On my writing days, I start as soon as I can and write for as long as I can. Sometimes, if I’ve hit the sweet spot and the words are flowing, I skip lunch. My physical disability has made me develop an ‘all or nothing’ approach. How much this influences me as a writer, I’ve got no way of knowing, short of slipping into an alternate universe and seeing what ‘Healthy Deb’ writes about and how she organises her schedule. (Hopefully, she’s slacker with fewer credits than me. The alternative is too depressing.)
Q: Thanks again, do you have any teases of what you’re working on next that you could hint at?

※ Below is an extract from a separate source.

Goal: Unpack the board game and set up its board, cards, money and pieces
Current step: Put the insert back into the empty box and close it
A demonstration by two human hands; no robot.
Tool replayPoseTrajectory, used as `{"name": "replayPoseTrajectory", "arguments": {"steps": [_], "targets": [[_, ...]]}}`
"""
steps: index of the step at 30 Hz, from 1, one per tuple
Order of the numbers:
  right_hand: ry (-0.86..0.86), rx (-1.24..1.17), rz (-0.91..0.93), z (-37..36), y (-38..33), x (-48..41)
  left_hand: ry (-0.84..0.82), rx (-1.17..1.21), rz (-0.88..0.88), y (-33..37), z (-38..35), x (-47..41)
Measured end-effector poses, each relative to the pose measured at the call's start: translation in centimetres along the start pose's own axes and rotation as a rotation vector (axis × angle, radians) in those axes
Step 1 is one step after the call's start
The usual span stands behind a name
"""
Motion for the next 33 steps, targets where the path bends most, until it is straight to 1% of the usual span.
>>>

A: There are quite a few! My current projects:
- I’m shopping around a vampire novella which, hopefully, will find a publisher soon.
- Demain Publishing is releasing my crime-noir novelette, Garland Cove, in July.
- Severed Press is releasing my creature-feature novella – featuring the aforementioned Pearl Bennett – in October or thereabouts.
- In February 2022, IFWG Publishing Australia will release my collection, Liminal Spaces: Horror Stories. It comprises original material as well as previously published content, including stories shortlisted for Aurealis and Australian Shadows Awards.
Q: Finally, if there is anything else you would love to share with everyone reading this, please do so here!
A: Authors and publishers need support. There are plenty of (free) ways you can do this, such as recommending a book to a friend, leaving a review on Goodreads and/or Amazon, and asking your local library or bookstore to stock a title. Thanks so much for your love of reading!